本発明は、以上のような構成であるから、少なくとも一対のピッチ変更ローラーの各歯形は、当該一対のピッチ変更ローラーによるピッチ変更後のオフセット形状フィンの進行方向における断面形状の各ローラー側の輪郭形状とそれぞれ略同形に形成されているので、少なくとも一対のピッチ変更ローラーがオフセット形状フィンをその間に挟み込み且つその間を通過させることによりオフセット形状フィンのピッチを予め設定した所望のピッチに確実に変更することができるとともに一山毎のフィンピッチのばらつきを極力抑えることができるという効果を奏するものである。
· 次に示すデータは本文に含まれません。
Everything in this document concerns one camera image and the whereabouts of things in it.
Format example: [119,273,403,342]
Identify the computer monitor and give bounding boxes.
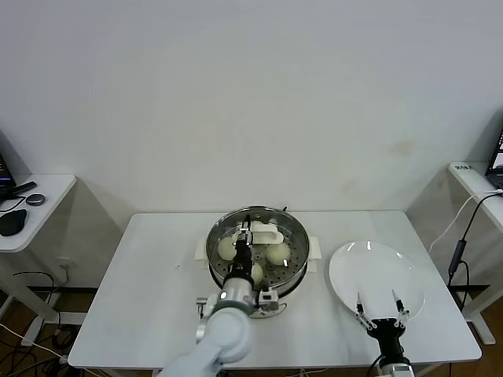
[0,151,19,203]

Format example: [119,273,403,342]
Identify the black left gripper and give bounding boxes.
[229,214,256,282]

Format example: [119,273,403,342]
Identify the black cable with adapter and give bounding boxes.
[447,191,503,311]

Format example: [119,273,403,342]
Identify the white side table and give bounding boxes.
[0,174,78,346]
[447,160,503,346]

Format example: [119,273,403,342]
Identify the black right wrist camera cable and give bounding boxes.
[367,353,384,377]

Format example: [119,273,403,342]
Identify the white wall socket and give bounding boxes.
[57,257,75,284]

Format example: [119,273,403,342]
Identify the black open laptop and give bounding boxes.
[485,125,503,188]

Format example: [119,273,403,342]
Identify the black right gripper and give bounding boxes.
[354,289,411,357]

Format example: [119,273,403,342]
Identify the white floor cable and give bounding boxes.
[0,322,66,361]

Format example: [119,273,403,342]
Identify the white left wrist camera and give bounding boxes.
[257,288,287,316]

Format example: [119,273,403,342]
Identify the stainless steel steamer pot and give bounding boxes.
[195,234,323,320]

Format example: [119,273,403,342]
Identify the round white plate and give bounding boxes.
[328,240,427,325]

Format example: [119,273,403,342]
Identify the black hanging cable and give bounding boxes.
[13,270,58,295]

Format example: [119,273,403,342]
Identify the stainless steel steamer basket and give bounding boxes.
[206,204,310,291]

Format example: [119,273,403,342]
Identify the thin black desk cable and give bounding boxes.
[0,195,25,214]

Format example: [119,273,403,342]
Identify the glass lid with white handle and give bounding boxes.
[215,203,308,272]

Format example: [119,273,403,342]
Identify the black remote stick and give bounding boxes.
[9,181,39,196]

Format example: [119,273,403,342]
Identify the black computer mouse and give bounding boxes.
[0,209,28,237]
このことは、結果として、本発明によるオフセット形状フィンのピッチ変更方法及びピッチ変更装置をロール成形によるオフセット形状フィンの製造ラインと組み合わせることにより、一山毎のフィンピッチのばらつきがきわめて少ない所望のフィンピッチのオフセット形状フィンの製造が連続加工により高速化されることとなり、製造コストの大幅な低減、設備費、設備面積及びエネルギー費用の大幅な低減を図ることが可能となるものである。
図1(a)は、オフセット形状フィンのイメージ図であり、図1(b)は、図1(a)のオフセット部の横断面図である。 図2は、本発明の三対のピッチ変更ローラーを備えたオフセット形状フィンのピッチ変更装置のイメージ図である。 図3は、図2におけるA部分の拡大図である。 図4は、本発明のピッチ変更手順を示すイメージである。
符号の説明

1、2,3,4 オフセット形状フィン
2a、2b 一番目の一対のピッチ変更ローラー
3a、3b 二番目の一対のピッチ変更ローラー
4a、4b 三番目の一対のピッチ変更ローラー
2a’、3a’、4a’ 上側のピッチ変更ローラーの歯形
2b’、3b’、4b’ 下側のピッチ変更ローラーの歯形

Claims (2)

  1. それぞれの外周に歯形が形成された一対のローラーを用いてロール成形により予め製造されているオフセット形状フィンを、同じくそれぞれの外周に歯形が形成され且つ互いにかみ合って回転する少なくとも一対のピッチ変更ローラー間に供給し、前記少なくとも一対のピッチ変更ローラーが前記オフセット形状フィンをその間に挟み込み且つその間を通過させることにより前記オフセット形状フィンのピッチを変更するオフセット形状フィンのピッチ変更方法において、
    前記少なくとも一対のピッチ変更ローラーの各歯形は、前記一対のローラーの各歯形とは、ピッチが変更されていて、当該一対のピッチ変更ローラーによるピッチ変更後のオフセット形状フィンの進行方向における横断面においてオフセット形状フィンを投影した場合に、オフセットした二つの山が重なって形成される輪郭形状の、上側の輪郭形状と上側のローラーの歯形を、下側の輪郭形状と下側のローラーの歯形を、それぞれ略同形としたことを特徴とするオフセット形状フィンのピッチ変更方法。
  2. それぞれの外周に歯形が形成され且つ互いにかみ合って回転する少なくとも一対のピッチ変更ローラーを備え、前記少なくとも一対のピッチ変更ローラーが、同じくそれぞれの外周に歯形が形成された一対のローラーを用いてロール成形により予め製造されているオフセット形状フィンをその間に挟み込み且つその間を通過させることにより前記オフセット形状フィンのピッチを変更するオフセット形状フィンのピッチ変更装置において、
    前記少なくとも一対のピッチ変更ローラーの各歯形は、前記一対のローラーの各歯形とは、ピッチが変更されていて、当該一対のピッチ変更ローラーによるピッチ変更後のオフセット形状フィンの進行方向における横断面においてオフセット形状フィンを投影した場合に、オフセットした二つの山が重なって形成される輪郭形状の、上側の輪郭形状と上側のローラーの歯形を、下側の輪郭形状と下側のローラーの歯形を、それぞれ略同形としたことを特徴とするオフセット形状フィンのピッチ変更装置。